While these strategies reflect a greater responsiveness to peoples’ mobile lives, they come with costs as well as benefits. In too many cases, migrant families end up paying for the basic services that governments should provide for their citizens. Corrupt, inefficient, and weak states strapped for resources often come up short on the protections they promise. And undocumented migrants, in particular, are still excluded from most of these initiatives. Nonetheless, these are steps in the right direction, but they should complement, not substitute for, the basic social welfare governments owe their citizens.
Despite the current climate of nationalism and protectionism in the U.S. and Europe, globalization is here to stay, and transnational migration will remain an inevitable aspect of our world. Even if President Donald Trump manages to build his “great wall” or the EU succeeds in closing its borders, it will not weaken the strong ties connecting migrants and non-migrants or their collective efforts to protect and provide for their families and communities using resources wherever they are available.
In fact, given shrinking social welfare entitlements and the current anti-immigrant climate in the U.S. and Europe, migrants and refugees are even more likely to need transnational forms of social protection. The sooner we come to terms with that the better the situation will be, or can be, for everyone.

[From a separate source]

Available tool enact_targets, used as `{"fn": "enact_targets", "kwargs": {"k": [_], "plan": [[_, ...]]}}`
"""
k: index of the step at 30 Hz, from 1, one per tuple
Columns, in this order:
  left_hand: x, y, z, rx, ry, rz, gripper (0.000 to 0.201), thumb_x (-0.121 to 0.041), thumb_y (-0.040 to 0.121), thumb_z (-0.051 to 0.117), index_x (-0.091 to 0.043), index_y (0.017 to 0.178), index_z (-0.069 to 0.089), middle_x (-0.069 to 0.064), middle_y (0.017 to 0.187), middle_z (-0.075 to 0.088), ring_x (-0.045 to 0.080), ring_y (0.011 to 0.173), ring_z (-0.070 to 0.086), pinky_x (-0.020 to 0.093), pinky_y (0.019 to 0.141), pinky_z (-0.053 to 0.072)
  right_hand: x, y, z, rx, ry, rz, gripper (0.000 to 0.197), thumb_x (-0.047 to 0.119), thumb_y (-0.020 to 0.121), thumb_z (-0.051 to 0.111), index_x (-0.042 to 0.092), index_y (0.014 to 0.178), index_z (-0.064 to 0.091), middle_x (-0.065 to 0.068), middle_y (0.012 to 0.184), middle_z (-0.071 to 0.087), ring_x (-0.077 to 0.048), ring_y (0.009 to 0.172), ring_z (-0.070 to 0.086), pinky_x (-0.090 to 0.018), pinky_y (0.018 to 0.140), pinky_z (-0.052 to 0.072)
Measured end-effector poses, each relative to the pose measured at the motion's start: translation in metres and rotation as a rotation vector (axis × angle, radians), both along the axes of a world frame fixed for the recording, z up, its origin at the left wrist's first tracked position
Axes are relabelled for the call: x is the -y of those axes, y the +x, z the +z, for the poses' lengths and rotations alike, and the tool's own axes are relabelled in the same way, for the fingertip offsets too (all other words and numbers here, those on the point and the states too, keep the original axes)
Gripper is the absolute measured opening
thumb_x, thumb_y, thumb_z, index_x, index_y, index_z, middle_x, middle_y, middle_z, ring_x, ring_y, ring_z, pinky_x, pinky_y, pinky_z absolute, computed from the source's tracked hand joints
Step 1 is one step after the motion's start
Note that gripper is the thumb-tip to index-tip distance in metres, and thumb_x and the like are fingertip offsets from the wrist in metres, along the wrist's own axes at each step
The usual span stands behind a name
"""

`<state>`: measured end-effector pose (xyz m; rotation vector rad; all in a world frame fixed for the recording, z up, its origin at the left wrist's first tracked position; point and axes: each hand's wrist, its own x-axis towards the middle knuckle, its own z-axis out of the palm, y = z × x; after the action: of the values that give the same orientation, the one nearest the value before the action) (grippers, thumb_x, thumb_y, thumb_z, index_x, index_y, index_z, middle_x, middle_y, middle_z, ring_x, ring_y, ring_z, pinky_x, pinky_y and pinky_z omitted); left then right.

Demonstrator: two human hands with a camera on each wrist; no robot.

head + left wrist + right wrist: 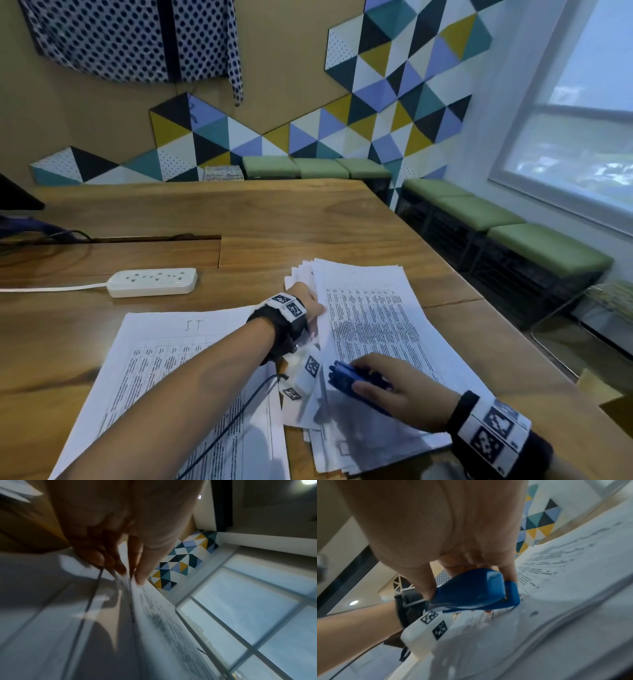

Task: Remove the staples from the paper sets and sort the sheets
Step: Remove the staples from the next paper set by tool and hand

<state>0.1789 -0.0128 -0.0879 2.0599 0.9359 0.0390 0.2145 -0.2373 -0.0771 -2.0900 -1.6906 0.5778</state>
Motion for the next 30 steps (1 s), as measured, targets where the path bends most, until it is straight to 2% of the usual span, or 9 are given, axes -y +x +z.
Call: {"fn": "enact_targets", "kwargs": {"k": [2,4,6,8,13,20,23,27,30], "plan": [[0.007,-0.002,0.005,0.054,0.073,0.017,0.038,-0.019,0.079,0.063,-0.022,0.049,0.04,-0.004,0.059,0.044,0.014,0.067,0.047,0.018,0.064,0.042,0.002,0.006,0.0,-0.143,0.019,-0.071,0.024,0.028,0.095,0.046,0.016,0.114,0.054,0.003,0.099,0.058,-0.006,0.086,0.055,-0.022,0.08,0.043],[0.012,-0.006,0.013,0.141,0.097,0.082,0.03,-0.024,0.076,0.066,-0.024,0.051,0.049,-0.001,0.106,0.058,0.02,0.107,0.05,0.026,0.098,0.038,0.005,0.01,0.0,-0.277,0.072,-0.159,0.019,0.028,0.096,0.044,0.017,0.107,0.055,0.002,0.091,0.059,-0.008,0.079,0.056,-0.025,0.076,0.043],[0.019,-0.011,0.024,0.257,0.067,0.105,0.025,-0.02,0.076,0.069,-0.027,0.057,0.054,0.009,0.141,0.038,0.026,0.128,0.039,0.026,0.099,0.031,0.007,0.014,0.002,-0.414,0.155,-0.285,0.041,0.047,0.089,0.047,0.009,0.101,0.057,-0.01,0.089,0.06,-0.024,0.079,0.057,-0.034,0.074,0.043],[0.023,-0.013,0.029,0.345,0.014,0.065,0.02,-0.014,0.078,0.069,-0.021,0.065,0.055,0.01,0.131,0.046,0.024,0.124,0.043,0.022,0.089,0.031,0.007,0.019,0.001,-0.591,0.211,-0.406,0.061,0.057,0.084,0.048,-0.001,0.1,0.054,-0.016,0.089,0.058,-0.028,0.076,0.056,-0.037,0.07,0.045],[0.04,-0.02,0.042,0.432,-0.041,0.001,0.022,-0.006,0.077,0.066,-0.018,0.072,0.048,0.0,0.069,0.049,0.014,0.056,0.049,0.02,0.052,0.043,0.009,0.022,0.011,-0.721,0.263,-0.494,0.031,0.026,0.098,0.032,0.004,0.102,0.055,-0.011,0.089,0.061,-0.02,0.072,0.061,-0.025,0.064,0.052],[0.063,-0.063,0.084,0.57,0.009,-0.2,0.083,0.018,0.072,0.054,-0.018,0.14,0.027,0.018,0.142,0.033,0.019,0.093,0.062,0.022,0.055,0.05,-0.001,0.01,0.026,-0.696,0.283,-0.536,0.037,0.038,0.091,0.039,0.004,0.092,0.055,-0.015,0.08,0.06,-0.029,0.071,0.055,-0.041,0.07,0.041],[0.062,-0.092,0.089,0.452,0.012,-0.178,0.075,0.012,0.075,0.061,-0.013,0.141,0.036,0.015,0.14,0.041,-0.006,0.047,0.055,0.011,0.048,0.044,-0.009,0.0,0.028,-0.702,0.298,-0.545,0.036,0.03,0.098,0.035,0.001,0.095,0.056,-0.016,0.076,0.059,-0.027,0.065,0.055,-0.036,0.064,0.042],[0.07,-0.147,0.078,0.405,-0.175,-0.013,0.073,-0.001,0.08,0.068,-0.011,0.143,0.032,0.001,0.147,0.034,0.019,0.098,0.061,0.024,0.065,0.053,-0.02,-0.021,0.026,-0.626,0.292,-0.472,0.04,0.025,0.1,0.031,0.009,0.072,0.055,-0.005,0.063,0.058,-0.023,0.061,0.051,-0.035,0.064,0.039],[0.082,-0.19,0.062,0.349,-0.395,0.059,0.074,-0.003,0.085,0.063,-0.012,0.147,0.023,-0.004,0.153,0.021,0.023,0.102,0.061,0.024,0.07,0.056,-0.033,-0.036,0.023,-0.511,0.231,-0.379,0.046,0.042,0.093,0.035,0.016,0.056,0.042,0.006,0.045,0.046,-0.017,0.051,0.043,-0.033,0.059,0.034]]}}
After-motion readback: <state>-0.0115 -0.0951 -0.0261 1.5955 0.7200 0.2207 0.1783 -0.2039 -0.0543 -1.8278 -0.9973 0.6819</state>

There are two ways to move forward: We can either retreat into nationalistic, xenophobic police states, increasing the pool of documented and undocumented migrants who do not have full rights, thereby creating ever more tumultuous societies. Or we can work together to solve transnational problems such as poverty, illness, and illiteracy, using innovative solutions to create a world in which all people—no matter where they are from and where they live—enjoy the same basic social welfare. The choice, in my opinion, is clear.